TASK BRIEF:
State the count of lines below in which the word "axis" appears, and add nothing.

RECORDS FOR THE TASK:
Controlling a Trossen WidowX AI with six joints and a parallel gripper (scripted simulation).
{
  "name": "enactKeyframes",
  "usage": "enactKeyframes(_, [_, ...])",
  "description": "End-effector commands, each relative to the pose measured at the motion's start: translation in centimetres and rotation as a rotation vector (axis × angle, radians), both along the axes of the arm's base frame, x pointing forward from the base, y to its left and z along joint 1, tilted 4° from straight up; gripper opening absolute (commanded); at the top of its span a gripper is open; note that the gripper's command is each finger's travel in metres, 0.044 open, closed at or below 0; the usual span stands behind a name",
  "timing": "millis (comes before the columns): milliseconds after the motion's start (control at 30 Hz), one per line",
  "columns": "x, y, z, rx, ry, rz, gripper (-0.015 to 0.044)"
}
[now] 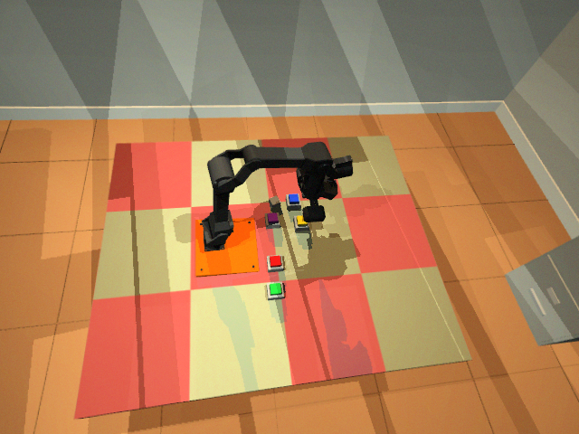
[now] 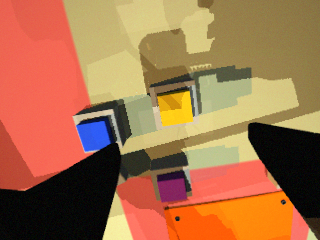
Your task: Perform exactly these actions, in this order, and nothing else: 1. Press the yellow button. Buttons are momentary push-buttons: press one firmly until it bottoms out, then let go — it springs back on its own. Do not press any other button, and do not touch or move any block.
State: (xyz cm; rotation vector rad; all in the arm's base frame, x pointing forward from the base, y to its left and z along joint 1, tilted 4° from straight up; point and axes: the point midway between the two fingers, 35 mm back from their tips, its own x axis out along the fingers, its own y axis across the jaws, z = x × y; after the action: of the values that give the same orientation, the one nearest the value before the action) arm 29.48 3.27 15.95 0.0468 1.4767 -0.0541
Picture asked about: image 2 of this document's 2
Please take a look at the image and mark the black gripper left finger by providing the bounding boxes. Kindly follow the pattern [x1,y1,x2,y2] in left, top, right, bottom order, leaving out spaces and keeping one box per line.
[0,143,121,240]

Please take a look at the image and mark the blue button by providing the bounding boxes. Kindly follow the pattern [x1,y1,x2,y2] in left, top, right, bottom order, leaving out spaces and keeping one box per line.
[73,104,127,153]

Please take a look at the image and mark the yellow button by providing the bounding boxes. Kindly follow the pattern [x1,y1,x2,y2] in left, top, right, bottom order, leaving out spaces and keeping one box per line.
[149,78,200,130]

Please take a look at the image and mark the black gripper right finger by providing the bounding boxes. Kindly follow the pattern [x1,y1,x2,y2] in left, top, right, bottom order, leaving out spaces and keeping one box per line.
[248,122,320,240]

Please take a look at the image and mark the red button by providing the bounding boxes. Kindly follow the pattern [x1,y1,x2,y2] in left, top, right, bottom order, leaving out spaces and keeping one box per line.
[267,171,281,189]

==

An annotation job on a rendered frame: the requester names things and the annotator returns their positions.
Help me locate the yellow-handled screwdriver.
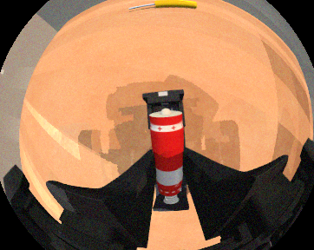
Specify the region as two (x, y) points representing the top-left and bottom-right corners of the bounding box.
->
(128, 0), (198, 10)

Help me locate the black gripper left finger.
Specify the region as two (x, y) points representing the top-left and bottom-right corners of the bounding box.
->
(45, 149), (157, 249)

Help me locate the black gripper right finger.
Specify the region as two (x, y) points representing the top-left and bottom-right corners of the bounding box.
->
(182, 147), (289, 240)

ANSWER:
2